(Extracted data entries)
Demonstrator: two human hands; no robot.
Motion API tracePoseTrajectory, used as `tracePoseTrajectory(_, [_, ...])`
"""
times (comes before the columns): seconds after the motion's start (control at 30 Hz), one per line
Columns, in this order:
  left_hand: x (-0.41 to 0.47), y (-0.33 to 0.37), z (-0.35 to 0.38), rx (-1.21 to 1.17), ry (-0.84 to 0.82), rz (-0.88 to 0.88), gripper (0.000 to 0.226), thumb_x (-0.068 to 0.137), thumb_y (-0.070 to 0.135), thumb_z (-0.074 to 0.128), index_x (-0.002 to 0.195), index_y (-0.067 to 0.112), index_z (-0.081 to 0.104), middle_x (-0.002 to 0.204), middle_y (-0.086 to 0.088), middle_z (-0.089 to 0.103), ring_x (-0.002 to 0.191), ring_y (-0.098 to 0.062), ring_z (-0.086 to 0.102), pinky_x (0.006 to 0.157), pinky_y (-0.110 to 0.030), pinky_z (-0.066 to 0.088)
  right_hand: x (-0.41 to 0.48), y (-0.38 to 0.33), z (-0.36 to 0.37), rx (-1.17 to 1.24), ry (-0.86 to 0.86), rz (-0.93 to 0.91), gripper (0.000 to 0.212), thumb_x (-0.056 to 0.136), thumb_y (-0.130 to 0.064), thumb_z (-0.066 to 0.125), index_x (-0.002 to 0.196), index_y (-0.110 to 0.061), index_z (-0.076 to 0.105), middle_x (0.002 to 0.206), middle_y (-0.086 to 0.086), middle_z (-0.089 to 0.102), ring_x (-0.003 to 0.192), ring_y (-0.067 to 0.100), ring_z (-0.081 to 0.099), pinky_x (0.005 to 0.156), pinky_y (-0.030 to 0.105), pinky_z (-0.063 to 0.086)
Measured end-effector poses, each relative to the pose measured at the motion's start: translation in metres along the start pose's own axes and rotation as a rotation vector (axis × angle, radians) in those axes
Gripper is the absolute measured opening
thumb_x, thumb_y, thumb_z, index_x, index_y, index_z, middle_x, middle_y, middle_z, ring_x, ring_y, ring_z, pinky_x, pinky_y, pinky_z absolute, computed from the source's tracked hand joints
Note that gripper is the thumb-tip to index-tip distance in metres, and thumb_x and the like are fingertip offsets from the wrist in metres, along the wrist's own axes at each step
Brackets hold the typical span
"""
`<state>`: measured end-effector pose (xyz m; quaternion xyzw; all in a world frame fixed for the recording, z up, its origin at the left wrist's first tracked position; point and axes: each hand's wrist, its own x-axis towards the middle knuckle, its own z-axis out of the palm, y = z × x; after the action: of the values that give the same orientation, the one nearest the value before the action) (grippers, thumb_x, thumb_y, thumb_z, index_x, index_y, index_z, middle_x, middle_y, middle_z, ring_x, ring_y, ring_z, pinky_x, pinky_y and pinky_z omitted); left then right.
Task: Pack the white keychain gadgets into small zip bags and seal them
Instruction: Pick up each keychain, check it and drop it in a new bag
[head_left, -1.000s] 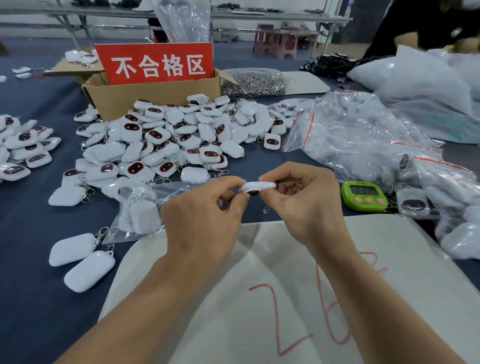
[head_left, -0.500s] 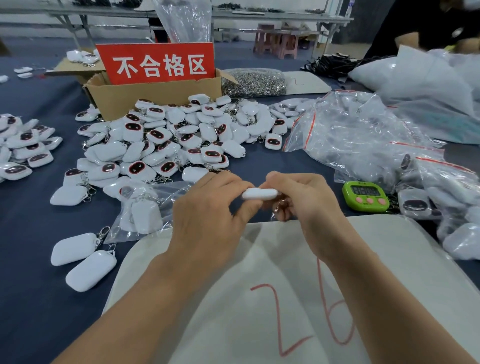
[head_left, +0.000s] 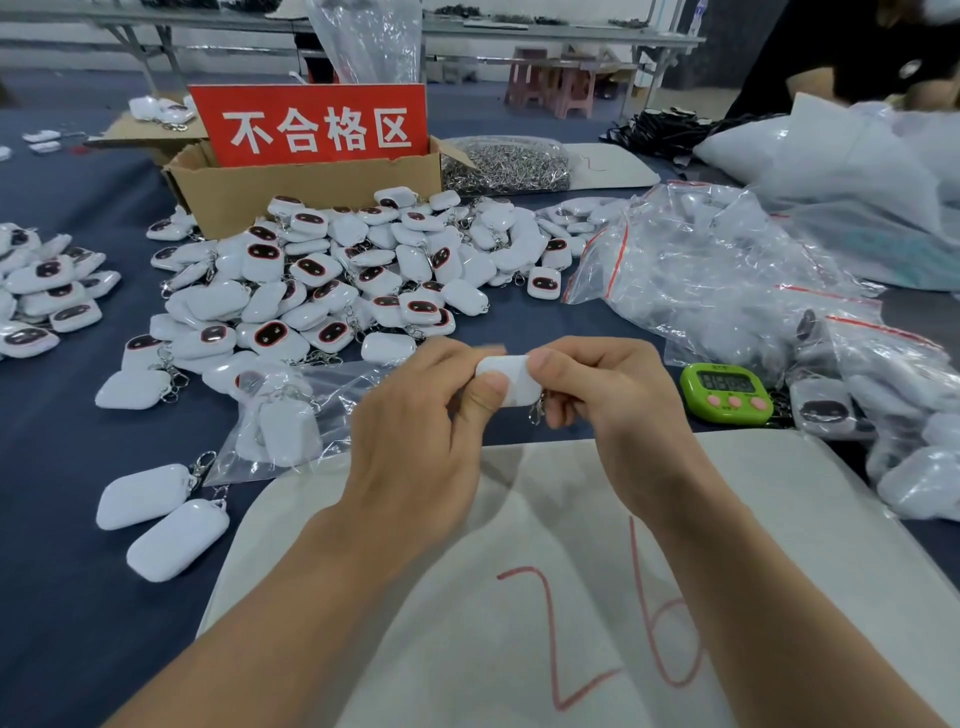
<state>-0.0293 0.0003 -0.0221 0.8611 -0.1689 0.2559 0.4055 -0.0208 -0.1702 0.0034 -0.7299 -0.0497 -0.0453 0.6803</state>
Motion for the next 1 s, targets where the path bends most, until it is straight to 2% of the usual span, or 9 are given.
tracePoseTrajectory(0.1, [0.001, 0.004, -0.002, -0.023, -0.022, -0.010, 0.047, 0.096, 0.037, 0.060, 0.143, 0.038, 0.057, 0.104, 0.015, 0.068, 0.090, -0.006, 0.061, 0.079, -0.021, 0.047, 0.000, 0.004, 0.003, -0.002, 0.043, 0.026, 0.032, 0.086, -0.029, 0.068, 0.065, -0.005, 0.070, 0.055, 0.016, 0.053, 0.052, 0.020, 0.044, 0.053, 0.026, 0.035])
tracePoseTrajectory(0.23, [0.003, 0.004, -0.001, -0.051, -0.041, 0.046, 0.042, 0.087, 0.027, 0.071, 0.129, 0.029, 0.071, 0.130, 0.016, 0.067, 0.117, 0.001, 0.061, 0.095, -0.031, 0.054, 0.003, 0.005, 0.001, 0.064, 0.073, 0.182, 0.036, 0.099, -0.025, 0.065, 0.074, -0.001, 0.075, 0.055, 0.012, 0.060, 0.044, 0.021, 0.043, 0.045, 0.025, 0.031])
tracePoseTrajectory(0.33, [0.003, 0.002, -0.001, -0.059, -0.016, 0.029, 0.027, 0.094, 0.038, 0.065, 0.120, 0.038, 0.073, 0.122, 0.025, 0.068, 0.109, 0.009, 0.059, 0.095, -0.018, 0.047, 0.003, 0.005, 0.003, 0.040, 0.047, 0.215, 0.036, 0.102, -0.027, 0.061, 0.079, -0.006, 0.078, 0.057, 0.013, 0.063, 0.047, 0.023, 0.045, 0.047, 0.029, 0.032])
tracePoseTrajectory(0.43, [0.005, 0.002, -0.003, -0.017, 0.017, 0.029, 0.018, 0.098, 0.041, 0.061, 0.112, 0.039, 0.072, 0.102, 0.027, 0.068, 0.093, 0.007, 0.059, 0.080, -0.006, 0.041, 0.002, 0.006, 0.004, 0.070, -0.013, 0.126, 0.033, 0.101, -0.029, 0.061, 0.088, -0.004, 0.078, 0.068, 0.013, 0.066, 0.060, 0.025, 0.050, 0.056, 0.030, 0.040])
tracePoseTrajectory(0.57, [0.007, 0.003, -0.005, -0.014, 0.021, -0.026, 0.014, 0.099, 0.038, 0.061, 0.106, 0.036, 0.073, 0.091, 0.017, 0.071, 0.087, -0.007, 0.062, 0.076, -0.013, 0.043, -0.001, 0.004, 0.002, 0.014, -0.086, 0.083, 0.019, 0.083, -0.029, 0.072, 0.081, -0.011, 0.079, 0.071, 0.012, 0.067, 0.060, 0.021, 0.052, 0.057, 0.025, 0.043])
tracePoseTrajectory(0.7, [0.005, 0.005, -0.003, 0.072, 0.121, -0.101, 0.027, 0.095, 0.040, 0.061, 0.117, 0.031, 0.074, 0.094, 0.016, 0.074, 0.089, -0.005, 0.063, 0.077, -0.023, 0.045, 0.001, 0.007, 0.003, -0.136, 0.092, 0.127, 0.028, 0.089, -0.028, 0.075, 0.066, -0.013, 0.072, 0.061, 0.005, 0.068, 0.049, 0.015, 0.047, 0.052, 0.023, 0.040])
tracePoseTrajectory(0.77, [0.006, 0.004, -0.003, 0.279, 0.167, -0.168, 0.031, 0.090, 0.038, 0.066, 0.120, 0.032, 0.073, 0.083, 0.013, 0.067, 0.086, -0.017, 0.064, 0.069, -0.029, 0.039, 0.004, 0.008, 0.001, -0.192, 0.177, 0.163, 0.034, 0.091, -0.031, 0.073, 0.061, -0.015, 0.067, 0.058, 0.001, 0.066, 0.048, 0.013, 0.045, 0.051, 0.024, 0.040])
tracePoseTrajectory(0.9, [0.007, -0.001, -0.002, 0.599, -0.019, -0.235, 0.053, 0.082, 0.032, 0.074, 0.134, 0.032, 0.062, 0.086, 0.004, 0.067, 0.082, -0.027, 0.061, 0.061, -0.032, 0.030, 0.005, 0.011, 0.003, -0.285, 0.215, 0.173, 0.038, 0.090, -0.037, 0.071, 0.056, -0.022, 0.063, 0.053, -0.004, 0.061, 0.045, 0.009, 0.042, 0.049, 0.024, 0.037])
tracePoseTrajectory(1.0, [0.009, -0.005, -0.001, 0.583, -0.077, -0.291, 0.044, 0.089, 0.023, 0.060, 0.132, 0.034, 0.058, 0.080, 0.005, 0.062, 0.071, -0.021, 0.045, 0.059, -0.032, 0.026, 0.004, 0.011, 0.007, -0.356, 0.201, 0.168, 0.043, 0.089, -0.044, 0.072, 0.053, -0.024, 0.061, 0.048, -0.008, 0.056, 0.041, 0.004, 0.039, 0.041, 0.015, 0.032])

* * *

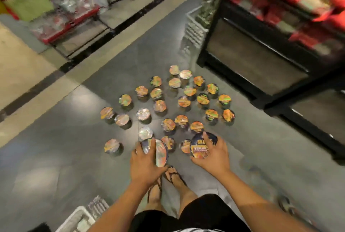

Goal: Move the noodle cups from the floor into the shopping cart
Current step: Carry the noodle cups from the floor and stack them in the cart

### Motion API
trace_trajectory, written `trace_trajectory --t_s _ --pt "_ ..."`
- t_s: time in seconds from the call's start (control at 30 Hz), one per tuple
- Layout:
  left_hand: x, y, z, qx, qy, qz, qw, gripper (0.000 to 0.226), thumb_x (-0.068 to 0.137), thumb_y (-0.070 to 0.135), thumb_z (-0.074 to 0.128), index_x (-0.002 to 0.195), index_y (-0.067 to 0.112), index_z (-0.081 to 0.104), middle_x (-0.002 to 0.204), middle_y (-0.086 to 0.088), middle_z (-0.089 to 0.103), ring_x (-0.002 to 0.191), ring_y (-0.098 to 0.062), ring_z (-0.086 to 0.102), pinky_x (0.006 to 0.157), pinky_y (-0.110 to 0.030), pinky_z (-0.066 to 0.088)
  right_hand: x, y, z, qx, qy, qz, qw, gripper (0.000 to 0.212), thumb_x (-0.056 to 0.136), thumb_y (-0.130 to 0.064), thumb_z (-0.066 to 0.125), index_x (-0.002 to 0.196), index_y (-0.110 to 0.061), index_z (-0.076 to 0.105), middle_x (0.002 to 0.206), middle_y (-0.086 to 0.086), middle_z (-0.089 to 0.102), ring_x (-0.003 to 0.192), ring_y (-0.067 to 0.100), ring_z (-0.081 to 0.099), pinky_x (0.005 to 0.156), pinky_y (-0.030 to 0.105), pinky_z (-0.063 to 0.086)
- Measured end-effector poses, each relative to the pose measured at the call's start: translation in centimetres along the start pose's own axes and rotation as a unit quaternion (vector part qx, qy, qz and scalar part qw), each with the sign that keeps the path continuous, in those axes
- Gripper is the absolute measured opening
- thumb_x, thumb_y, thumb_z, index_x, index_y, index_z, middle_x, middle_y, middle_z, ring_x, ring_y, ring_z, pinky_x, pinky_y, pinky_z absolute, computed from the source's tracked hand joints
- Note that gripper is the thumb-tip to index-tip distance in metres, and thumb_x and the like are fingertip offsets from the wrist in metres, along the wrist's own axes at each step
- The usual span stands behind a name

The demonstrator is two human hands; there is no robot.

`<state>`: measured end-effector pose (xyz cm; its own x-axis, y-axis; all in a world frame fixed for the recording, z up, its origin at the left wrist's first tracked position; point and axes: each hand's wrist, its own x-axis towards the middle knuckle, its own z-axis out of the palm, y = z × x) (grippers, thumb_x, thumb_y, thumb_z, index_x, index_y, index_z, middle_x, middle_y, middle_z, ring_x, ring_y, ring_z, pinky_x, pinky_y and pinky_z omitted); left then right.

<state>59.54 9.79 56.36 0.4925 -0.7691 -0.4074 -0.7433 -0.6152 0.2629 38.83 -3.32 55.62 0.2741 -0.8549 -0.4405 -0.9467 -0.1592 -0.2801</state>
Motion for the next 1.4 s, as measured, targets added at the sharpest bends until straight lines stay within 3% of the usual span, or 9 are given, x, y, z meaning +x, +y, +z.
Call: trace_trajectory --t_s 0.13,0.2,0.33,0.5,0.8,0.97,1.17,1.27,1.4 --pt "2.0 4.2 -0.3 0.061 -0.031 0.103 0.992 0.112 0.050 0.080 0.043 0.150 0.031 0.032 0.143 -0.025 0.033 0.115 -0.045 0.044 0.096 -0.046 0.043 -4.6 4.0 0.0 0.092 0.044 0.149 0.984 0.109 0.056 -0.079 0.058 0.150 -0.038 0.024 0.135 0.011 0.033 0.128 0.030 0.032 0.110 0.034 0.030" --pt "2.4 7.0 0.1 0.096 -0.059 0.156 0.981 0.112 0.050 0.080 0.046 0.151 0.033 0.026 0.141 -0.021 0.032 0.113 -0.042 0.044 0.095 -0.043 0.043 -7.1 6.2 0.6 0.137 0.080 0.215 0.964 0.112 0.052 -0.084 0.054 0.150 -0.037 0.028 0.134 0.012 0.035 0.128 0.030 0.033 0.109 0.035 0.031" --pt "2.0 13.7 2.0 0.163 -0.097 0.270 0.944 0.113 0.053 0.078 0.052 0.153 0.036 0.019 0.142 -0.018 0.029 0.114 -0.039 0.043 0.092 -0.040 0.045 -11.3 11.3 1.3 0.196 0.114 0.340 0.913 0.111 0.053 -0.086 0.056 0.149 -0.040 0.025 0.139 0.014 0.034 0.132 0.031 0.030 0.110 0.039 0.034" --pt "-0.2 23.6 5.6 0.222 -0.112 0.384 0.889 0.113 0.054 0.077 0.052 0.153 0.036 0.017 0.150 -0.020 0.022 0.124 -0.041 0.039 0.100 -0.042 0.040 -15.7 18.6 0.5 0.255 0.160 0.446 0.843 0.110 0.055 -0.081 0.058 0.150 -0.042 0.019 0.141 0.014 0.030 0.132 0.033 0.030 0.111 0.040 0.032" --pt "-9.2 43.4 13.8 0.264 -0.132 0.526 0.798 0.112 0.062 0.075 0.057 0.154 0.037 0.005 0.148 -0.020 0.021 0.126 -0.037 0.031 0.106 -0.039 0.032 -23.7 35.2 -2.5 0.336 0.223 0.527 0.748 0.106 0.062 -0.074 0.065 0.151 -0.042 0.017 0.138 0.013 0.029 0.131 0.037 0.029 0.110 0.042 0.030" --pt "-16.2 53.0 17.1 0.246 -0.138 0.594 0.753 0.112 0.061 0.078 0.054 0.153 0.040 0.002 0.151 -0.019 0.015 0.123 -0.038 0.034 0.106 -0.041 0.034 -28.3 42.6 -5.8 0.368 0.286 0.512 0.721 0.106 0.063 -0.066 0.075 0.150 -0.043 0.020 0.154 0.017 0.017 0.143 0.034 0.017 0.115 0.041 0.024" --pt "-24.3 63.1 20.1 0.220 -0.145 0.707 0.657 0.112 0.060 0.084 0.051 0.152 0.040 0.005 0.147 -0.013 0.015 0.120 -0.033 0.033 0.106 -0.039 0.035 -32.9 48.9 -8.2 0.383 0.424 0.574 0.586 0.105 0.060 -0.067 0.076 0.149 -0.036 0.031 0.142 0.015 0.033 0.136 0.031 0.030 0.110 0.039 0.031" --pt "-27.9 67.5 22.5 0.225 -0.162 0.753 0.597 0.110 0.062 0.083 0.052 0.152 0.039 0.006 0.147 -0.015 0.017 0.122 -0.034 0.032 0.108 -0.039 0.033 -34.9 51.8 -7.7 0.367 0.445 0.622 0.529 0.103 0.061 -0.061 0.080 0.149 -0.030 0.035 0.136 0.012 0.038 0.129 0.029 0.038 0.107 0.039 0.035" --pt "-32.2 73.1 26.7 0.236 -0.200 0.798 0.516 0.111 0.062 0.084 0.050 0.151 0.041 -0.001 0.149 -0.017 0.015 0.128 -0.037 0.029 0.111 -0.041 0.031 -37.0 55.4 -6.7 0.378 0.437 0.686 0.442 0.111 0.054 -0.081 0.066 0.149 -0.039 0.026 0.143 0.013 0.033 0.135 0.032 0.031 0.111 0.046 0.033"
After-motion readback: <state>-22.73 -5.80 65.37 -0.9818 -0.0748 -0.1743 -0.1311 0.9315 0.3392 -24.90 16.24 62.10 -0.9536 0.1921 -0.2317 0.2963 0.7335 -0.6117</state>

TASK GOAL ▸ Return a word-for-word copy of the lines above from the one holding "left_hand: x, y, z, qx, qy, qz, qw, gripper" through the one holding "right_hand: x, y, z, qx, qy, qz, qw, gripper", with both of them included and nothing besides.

OUTPUT OF THE EXERCISE ▸
  left_hand: x, y, z, qx, qy, qz, qw, gripper (0.000 to 0.226), thumb_x (-0.068 to 0.137), thumb_y (-0.070 to 0.135), thumb_z (-0.074 to 0.128), index_x (-0.002 to 0.195), index_y (-0.067 to 0.112), index_z (-0.081 to 0.104), middle_x (-0.002 to 0.204), middle_y (-0.086 to 0.088), middle_z (-0.089 to 0.103), ring_x (-0.002 to 0.191), ring_y (-0.098 to 0.062), ring_z (-0.086 to 0.102), pinky_x (0.006 to 0.157), pinky_y (-0.110 to 0.030), pinky_z (-0.066 to 0.088)
  right_hand: x, y, z, qx, qy, qz, qw, gripper (0.000 to 0.212), thumb_x (-0.056 to 0.136), thumb_y (-0.130 to 0.064), thumb_z (-0.066 to 0.125), index_x (-0.002 to 0.196), index_y (-0.110 to 0.061), index_z (-0.076 to 0.105), middle_x (0.002 to 0.206), middle_y (-0.086 to 0.086), middle_z (-0.089 to 0.102), ring_x (-0.003 to 0.192), ring_y (-0.067 to 0.100), ring_z (-0.081 to 0.099), pinky_x (0.005 to 0.156), pinky_y (-0.030 to 0.105), pinky_z (-0.063 to 0.086)

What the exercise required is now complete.